* Task details
Can the data below be set down again exactly, line for line?

* Collected data
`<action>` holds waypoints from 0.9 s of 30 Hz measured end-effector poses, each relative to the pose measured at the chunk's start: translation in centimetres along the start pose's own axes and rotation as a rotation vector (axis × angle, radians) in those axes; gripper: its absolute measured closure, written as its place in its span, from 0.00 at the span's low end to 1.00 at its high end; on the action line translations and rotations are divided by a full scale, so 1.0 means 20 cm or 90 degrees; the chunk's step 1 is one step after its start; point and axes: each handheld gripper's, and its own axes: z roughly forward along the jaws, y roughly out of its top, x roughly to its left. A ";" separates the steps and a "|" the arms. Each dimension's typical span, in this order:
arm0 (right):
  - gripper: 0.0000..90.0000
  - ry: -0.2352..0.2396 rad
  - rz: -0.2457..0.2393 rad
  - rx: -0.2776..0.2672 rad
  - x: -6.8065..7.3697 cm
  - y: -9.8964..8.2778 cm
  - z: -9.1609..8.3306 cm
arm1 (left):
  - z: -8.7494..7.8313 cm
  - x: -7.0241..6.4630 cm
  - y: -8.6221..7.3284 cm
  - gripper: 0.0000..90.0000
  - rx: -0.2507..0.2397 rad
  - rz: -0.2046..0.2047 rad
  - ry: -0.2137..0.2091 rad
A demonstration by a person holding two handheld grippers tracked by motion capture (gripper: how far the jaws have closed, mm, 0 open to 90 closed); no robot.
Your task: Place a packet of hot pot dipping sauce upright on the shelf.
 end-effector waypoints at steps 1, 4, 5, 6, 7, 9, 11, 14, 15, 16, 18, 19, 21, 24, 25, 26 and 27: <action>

* Task solution
`<action>` holds waypoints from 0.9 s of 30 Hz measured end-effector poses, each relative to the pose measured at the chunk's start: translation in centimetres along the start pose's own axes and rotation as a rotation vector (axis × angle, radians) in those axes; gripper: its absolute measured closure, written as its place in its span, from 0.00 at the span's low end to 1.00 at its high end; on the action line translations and rotations are divided by a full scale, so 1.0 means 20 cm or 90 degrees; the chunk's step 1 is one step after its start; point and axes: each handheld gripper's, and its own axes: z roughly forward along the jaws, y roughly out of its top, x roughly to its left. A ";" separates the steps and a "|" the arms. Each dimension's typical span, in this order:
arm0 (right):
  - gripper: 0.0000..90.0000
  - ry: -0.2352..0.2396 rad
  - rz: -0.2457..0.2393 rad
  - rx: -0.2776..0.2672 rad
  - x: -6.8065..7.3697 cm
  - y: -9.8964..8.2778 cm
  - z: -9.1609..8.3306 cm
arm1 (left):
  - z: -8.7494..7.8313 cm
  - x: -7.0241..6.4630 cm
  - y: -8.6221..7.3284 cm
  - gripper: 0.0000..90.0000
  - rx: -0.2507..0.2397 rad
  - rz: -0.2046..0.2047 rad
  - ry: -0.2137..0.2091 rad
A demonstration by a person holding two handheld grippers tracked by motion capture (gripper: how far the jaws have closed, mm, 0 open to 90 closed); no robot.
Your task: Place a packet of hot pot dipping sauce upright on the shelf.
 end-effector waypoints at steps 1, 4, 5, 6, 7, 9, 11, 14, 15, 16, 18, 19, 21, 24, 25, 26 and 27: <action>

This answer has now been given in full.